▶ [TASK INPUT]:
-------------------------
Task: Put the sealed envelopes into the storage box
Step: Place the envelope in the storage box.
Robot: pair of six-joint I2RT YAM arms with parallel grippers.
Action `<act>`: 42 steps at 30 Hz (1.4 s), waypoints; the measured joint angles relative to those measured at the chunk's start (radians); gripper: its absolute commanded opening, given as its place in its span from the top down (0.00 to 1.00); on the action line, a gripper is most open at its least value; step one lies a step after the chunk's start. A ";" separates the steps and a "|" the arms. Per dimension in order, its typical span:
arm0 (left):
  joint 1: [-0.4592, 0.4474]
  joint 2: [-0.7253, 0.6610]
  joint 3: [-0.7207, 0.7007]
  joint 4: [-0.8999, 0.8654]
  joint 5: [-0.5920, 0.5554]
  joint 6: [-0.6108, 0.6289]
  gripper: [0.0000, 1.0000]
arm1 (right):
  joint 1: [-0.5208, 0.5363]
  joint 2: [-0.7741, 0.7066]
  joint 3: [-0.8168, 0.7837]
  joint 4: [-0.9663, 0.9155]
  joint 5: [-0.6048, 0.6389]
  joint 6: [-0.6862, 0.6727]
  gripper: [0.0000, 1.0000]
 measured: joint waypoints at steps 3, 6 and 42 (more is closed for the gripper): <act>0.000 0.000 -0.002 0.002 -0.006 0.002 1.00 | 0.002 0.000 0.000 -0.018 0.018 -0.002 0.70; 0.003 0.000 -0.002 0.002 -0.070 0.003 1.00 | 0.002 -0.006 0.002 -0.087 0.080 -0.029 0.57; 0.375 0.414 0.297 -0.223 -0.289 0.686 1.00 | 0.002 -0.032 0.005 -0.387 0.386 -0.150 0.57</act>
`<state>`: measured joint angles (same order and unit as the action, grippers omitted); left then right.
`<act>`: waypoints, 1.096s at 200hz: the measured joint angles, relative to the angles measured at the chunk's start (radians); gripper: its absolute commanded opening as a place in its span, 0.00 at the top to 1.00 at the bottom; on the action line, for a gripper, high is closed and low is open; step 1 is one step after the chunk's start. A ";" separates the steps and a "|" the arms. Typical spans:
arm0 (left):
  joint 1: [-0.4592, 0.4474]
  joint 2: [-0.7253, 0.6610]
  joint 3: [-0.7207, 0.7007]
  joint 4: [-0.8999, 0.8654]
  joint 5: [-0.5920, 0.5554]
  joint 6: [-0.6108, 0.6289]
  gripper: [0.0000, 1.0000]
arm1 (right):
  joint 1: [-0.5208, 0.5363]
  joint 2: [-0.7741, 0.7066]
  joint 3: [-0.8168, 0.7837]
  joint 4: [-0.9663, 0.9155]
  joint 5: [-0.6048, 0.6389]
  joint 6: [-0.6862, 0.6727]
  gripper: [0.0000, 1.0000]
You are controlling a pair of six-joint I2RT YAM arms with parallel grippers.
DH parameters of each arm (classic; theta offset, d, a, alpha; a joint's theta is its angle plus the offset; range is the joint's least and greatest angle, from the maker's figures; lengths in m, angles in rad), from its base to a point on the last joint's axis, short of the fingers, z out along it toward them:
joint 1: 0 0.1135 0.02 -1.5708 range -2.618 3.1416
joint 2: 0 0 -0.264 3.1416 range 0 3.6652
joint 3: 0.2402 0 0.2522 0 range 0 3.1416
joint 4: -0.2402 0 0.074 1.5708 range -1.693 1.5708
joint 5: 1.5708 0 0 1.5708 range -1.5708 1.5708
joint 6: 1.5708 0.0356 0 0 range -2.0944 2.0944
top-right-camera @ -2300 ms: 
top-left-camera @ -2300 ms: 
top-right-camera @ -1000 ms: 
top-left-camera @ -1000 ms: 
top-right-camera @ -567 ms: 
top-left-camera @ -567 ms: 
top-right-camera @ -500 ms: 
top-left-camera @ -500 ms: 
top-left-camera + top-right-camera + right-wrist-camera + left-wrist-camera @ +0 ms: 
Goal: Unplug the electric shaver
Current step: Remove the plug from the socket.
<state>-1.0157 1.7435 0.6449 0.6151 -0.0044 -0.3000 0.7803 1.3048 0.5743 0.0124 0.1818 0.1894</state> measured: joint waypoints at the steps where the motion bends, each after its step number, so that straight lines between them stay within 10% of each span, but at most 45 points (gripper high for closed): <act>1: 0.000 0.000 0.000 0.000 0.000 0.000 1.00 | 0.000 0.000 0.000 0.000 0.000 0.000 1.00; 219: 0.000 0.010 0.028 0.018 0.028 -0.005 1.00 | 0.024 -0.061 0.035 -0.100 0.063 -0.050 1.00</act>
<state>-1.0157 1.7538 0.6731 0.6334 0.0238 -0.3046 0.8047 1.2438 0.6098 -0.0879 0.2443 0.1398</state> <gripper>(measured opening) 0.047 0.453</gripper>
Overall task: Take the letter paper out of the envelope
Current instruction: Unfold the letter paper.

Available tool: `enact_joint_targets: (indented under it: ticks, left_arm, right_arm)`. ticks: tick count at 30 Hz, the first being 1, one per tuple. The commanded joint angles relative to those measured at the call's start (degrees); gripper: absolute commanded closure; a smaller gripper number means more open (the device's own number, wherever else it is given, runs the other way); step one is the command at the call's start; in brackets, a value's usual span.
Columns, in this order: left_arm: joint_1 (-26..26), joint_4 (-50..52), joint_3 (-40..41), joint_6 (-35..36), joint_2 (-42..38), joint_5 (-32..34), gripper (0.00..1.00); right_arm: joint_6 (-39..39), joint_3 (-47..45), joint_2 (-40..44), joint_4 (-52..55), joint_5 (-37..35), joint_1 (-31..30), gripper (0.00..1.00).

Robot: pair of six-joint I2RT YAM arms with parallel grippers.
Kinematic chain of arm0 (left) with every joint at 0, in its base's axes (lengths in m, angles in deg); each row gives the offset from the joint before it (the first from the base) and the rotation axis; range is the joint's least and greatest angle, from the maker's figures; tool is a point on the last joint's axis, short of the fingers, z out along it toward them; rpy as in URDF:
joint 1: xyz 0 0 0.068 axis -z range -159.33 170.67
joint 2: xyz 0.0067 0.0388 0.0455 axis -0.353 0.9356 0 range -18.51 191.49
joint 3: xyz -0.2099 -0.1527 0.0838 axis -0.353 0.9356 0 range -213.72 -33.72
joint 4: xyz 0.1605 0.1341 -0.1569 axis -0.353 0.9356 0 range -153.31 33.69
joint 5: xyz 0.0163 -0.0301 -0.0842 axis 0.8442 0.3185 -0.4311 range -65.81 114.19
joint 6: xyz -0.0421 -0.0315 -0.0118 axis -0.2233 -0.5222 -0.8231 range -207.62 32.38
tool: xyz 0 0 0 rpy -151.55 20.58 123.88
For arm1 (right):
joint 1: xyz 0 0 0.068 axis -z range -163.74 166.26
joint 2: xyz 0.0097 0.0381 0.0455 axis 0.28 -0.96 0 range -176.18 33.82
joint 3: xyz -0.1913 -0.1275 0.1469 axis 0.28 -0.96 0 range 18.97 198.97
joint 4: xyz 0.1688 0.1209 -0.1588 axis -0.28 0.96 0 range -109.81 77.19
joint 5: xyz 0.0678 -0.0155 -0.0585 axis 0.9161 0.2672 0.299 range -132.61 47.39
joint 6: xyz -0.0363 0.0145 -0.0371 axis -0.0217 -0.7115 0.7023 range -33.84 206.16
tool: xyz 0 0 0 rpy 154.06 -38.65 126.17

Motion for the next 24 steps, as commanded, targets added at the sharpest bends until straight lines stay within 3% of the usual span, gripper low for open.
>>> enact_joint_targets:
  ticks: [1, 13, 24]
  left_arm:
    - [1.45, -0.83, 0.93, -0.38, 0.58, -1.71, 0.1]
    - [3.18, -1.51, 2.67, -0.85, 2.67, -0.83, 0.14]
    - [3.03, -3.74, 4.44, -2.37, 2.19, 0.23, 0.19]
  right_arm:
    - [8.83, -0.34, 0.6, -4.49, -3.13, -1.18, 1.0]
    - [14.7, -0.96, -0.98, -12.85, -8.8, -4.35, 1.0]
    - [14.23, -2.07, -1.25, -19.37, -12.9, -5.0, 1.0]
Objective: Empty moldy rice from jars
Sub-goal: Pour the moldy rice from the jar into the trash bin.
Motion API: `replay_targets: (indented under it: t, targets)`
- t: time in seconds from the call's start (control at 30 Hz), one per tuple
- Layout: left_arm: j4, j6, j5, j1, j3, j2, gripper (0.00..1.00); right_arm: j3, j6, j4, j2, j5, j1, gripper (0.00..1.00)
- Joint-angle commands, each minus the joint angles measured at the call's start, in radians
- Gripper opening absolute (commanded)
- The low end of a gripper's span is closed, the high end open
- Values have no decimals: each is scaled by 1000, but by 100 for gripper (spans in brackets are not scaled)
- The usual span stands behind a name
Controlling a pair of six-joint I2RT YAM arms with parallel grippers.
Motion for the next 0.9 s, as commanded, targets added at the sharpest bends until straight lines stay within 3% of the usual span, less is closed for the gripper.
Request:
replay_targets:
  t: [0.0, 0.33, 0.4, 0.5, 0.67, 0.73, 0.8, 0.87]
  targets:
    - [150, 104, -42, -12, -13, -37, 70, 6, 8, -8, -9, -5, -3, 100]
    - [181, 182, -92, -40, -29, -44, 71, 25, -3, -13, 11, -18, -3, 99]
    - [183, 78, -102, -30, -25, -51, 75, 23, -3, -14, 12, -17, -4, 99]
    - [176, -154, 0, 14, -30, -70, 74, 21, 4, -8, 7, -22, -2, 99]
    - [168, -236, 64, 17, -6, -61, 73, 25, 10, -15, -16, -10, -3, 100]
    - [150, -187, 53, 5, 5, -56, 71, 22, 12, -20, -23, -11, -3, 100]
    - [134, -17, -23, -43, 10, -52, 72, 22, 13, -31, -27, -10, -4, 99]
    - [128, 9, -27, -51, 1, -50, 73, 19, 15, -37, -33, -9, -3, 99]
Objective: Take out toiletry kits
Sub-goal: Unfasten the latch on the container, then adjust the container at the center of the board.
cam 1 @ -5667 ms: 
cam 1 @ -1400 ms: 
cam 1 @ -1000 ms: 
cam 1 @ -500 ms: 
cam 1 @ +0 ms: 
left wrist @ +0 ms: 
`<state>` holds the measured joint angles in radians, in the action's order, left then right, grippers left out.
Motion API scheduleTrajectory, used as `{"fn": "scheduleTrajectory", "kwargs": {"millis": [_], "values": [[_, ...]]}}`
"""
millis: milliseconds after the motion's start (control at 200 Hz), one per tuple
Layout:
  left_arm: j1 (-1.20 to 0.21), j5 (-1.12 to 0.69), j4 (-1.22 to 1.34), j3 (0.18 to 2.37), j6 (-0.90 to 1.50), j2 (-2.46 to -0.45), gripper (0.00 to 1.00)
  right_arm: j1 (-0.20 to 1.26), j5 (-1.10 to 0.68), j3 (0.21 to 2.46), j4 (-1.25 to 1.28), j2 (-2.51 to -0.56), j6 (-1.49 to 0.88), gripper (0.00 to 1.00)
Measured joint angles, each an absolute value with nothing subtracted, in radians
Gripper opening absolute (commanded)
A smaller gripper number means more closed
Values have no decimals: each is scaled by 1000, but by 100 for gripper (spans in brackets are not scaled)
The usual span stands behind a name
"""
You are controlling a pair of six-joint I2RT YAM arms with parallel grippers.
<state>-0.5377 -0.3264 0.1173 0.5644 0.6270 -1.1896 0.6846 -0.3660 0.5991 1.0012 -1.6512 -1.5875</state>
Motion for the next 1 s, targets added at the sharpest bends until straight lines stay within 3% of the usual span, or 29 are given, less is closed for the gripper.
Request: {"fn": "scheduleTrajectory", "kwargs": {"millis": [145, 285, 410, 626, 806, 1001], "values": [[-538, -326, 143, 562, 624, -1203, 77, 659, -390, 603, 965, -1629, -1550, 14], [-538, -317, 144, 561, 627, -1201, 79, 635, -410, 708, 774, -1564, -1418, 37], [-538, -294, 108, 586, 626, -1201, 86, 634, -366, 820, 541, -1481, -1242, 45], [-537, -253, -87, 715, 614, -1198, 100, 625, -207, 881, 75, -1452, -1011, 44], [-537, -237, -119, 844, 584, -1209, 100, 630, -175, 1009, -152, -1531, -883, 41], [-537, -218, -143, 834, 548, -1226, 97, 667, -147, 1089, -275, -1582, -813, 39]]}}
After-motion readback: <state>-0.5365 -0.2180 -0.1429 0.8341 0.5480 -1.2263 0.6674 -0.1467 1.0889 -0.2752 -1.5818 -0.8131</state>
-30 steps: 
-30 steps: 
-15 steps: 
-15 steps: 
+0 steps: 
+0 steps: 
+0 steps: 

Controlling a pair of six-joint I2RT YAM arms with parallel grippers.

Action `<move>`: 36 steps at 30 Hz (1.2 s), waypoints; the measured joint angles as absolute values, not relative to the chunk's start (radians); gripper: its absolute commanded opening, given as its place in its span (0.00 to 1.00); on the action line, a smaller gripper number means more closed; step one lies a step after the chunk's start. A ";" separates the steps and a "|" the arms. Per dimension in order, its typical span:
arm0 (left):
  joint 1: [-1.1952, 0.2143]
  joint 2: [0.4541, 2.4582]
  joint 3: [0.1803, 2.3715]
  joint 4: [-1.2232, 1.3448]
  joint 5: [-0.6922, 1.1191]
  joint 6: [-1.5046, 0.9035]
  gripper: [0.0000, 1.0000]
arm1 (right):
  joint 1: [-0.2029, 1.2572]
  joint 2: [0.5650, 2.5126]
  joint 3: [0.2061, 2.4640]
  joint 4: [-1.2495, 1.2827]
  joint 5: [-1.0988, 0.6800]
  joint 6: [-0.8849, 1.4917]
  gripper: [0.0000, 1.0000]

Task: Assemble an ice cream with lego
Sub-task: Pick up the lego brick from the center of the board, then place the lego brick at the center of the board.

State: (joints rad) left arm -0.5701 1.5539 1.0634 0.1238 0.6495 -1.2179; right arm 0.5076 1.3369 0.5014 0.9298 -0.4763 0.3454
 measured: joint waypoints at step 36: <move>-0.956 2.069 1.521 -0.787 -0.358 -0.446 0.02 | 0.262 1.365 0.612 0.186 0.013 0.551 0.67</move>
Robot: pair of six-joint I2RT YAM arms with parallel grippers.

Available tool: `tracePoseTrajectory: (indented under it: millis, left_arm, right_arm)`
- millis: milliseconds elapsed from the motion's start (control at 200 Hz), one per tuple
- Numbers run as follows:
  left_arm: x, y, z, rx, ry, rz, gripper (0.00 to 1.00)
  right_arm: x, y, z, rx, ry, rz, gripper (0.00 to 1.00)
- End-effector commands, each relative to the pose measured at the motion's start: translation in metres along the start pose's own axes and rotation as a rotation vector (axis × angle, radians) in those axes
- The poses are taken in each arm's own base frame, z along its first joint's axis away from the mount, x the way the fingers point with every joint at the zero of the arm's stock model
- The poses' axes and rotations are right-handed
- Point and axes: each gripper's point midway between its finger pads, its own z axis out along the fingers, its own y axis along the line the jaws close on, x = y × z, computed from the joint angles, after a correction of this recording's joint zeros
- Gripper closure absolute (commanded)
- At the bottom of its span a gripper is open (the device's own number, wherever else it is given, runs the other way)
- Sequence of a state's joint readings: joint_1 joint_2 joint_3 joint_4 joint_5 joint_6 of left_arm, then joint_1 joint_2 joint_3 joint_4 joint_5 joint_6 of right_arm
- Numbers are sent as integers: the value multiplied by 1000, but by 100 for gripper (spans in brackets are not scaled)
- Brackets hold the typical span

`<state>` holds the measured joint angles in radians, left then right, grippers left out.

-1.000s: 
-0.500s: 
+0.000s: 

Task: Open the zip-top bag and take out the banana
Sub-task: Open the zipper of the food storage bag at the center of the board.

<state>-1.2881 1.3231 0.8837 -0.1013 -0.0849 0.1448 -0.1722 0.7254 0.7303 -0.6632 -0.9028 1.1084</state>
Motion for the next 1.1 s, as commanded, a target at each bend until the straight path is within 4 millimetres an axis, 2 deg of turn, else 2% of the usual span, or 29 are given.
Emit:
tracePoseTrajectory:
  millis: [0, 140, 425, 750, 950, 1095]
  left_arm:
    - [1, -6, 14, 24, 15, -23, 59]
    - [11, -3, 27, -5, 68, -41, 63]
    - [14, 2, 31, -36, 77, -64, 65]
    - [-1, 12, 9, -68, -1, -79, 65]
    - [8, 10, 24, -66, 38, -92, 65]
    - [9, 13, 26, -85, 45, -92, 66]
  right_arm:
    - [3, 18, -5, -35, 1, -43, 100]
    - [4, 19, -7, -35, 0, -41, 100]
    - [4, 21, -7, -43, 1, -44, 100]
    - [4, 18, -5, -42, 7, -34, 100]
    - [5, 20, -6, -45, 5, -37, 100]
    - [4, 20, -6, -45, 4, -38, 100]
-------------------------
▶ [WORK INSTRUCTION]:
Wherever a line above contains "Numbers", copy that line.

▶ [ANSWER FOR THIS EXERCISE]:
- Numbers run as follows:
- Numbers are sent as integers: the value multiplied by 1000, but by 100 for gripper (spans in brackets are not scaled)

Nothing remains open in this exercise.